Les pierres du chemin qui menait au puit lui semblaient chaque fois plus nombreuses, elles existaient bien avant sa naissance, bien avant la naissance de sa propre mère et même avant la naissance de ses ancêtres.
Les pierres gardaient pour elles les secrets de ce temps révolu et continuaient de déchirer le caoutchouc des sandales ou les sabots des animaux. Saadia n’avait en mémoire aucune image de ces vies d’avant, elle n’avait pas eu le temps, pas eu le droit d’aller à l’école. Elle avait été mariée si jeune, petite bergère gardienne de chèvres. Ce n’était pas comme son fils et ses filles, eux savaient lire et compter, eux connaissaient l’histoire tourmentée de leur pays, parcelle de terre coincée entre un continent vieux comme le monde et une mer rouge sang. Dates, chiffres, lettres, la Connaissance s’incarnait dans ce monde de l’écrit, ces petits traits dansants que ses enfants avalaient aussi naturellement que s’ils buvaient de l’eau. Saadia était si fière de ses trois trésors, elle essayait même parfois d’apprendre par-dessus leurs épaules et déchiffrait maladroitement quelques mots. Ca lui serait pourtant bien utile à la ville, de savoir lire et pouvoir troquer ses récoltes contre quelques bouts d’argent, puis troquer l’argent contre du tissu ou des chaussures.
Saadia élevait seule ses enfants.

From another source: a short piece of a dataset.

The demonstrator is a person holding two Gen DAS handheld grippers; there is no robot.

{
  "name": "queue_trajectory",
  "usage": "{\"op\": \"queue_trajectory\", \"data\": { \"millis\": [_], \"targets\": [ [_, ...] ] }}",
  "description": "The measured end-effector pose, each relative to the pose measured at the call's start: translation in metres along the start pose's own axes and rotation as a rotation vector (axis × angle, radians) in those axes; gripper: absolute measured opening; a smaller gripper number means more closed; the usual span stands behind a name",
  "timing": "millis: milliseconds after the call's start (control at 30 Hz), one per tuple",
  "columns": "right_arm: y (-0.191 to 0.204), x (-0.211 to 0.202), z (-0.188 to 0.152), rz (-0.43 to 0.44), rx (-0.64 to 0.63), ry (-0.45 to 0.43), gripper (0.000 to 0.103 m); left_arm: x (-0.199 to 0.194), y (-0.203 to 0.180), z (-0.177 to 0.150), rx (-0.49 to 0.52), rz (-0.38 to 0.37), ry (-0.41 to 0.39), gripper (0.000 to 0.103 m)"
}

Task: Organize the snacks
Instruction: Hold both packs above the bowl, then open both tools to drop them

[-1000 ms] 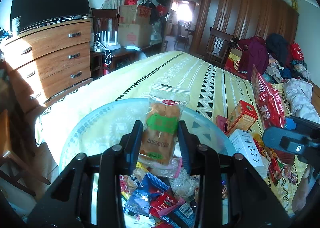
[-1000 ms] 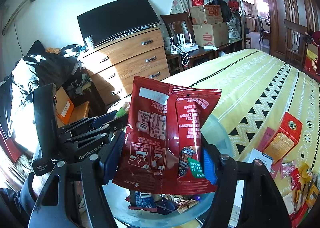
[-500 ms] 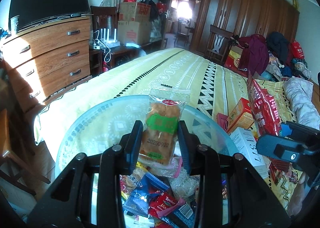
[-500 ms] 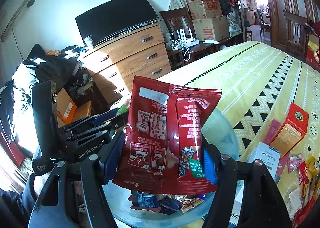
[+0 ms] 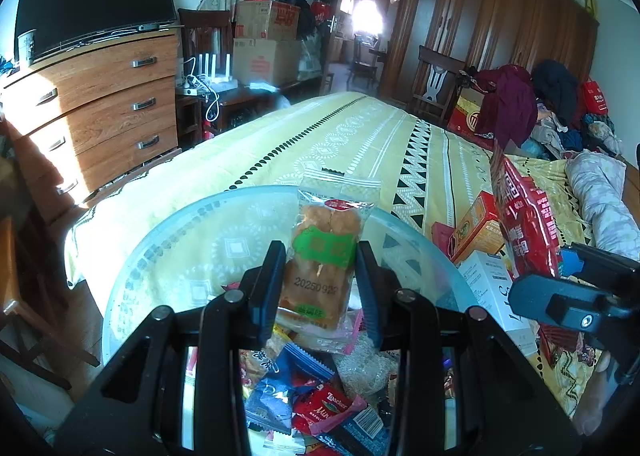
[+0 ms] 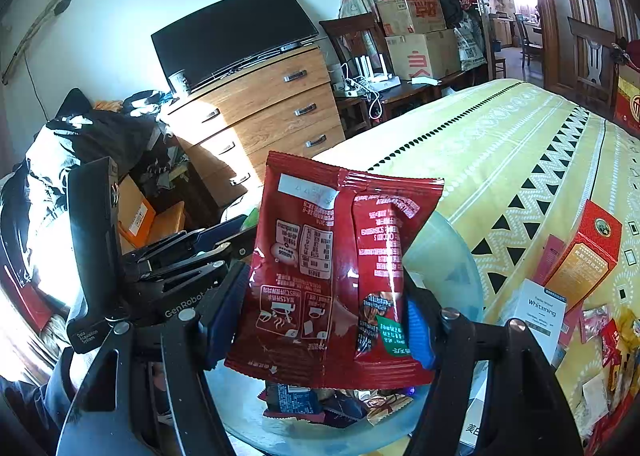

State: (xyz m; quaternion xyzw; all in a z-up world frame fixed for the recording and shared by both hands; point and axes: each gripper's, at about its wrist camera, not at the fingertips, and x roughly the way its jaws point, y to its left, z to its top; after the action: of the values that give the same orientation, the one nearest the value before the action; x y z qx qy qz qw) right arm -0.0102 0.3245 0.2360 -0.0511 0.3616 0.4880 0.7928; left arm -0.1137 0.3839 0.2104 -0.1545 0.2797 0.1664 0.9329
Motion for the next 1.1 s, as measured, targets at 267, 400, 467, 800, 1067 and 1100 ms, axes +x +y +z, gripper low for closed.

Elle n’était pas l’unique veuve du village, d’autres femmes avaient perdu leur homme à la guerre. Le corps de son mari était resté dans les montagnes, à la frontière entre l’Erythrée et l’Ethiopie, enterré avec d’autres dans une fosse commune, os et chair mêlés. Elle l’avait pleuré la nuit, dans le silence de sa maison, sans bruit, elle l’avait pleuré longtemps, et seul le bruit de la respiration de ses enfants finissait par l’apaiser. Dans la pénombre, elle distinguait leurs corps roulés en boule sur la natte. A côté d’elle, le corps de l’homme perdu se serrait encore parfois contre elle, âme tourmentée qui sanglotait lourdement jusqu’aux premières lueurs du jour. Alors elle s’évaporait, abandonnant Saadia aux dures réalités du quotidien. Elle se souvenait, pensées fugaces, de son visage à la peau brune et brillante, de ses yeux noirs, étincelants dans leur écrin d’ivoire, de son sourire dont il usait et abusait pour obtenir de l’attention et des caresses, le même sourire éclatant qui illuminait aujourd’hui le visage de ses enfants, avec des rires au bord des lèvres, des rires aussi frais que la musique de la pluie battant le sol desséché.
Elle-même se regardait parfois dans le petit miroir qu’elle avait ramené un jour du marché. Une inconnue le lui avait glissé dans les mains, elle n’avait plus rien d’autre que ce miroir à troquer contre quelques poissons et un peu de blé. Saadia l’avait pris sans réfléchir, l’avait posé dans son panier, sur le côté. Sur le chemin du retour, le soleil s’y accrochait par intermittence, jetant dans l’air de brefs éclats aveuglants. Saadia le surveillait du coin de l’œil, se moquait du soleil qui n’arrivait pas à se mirer dedans. Elle repoussait le moment où elle-même lèverait le voleur d’âme au niveau de ses yeux et où elle se regarderait, vieille femme à la peau tannée par le soleil et la poussière. Elle y verrait les rides qui creusaient sa peau de dizaines de sillons gris, ses dents tachées par le tabac, la malnutrition et le manque de soins, elle scruterait ce regard fier qui ne se détournait jamais de ce qu’il touchait, elle y trouverait sans doute un peu de peur et de doute, un peu d’espoir aussi derrière une carapace d’indifférence forcée. Elle lisserait ses cheveux avant de les attacher avec son foulard, c’était la période des récoltes et le travail bannissait toute coquetterie.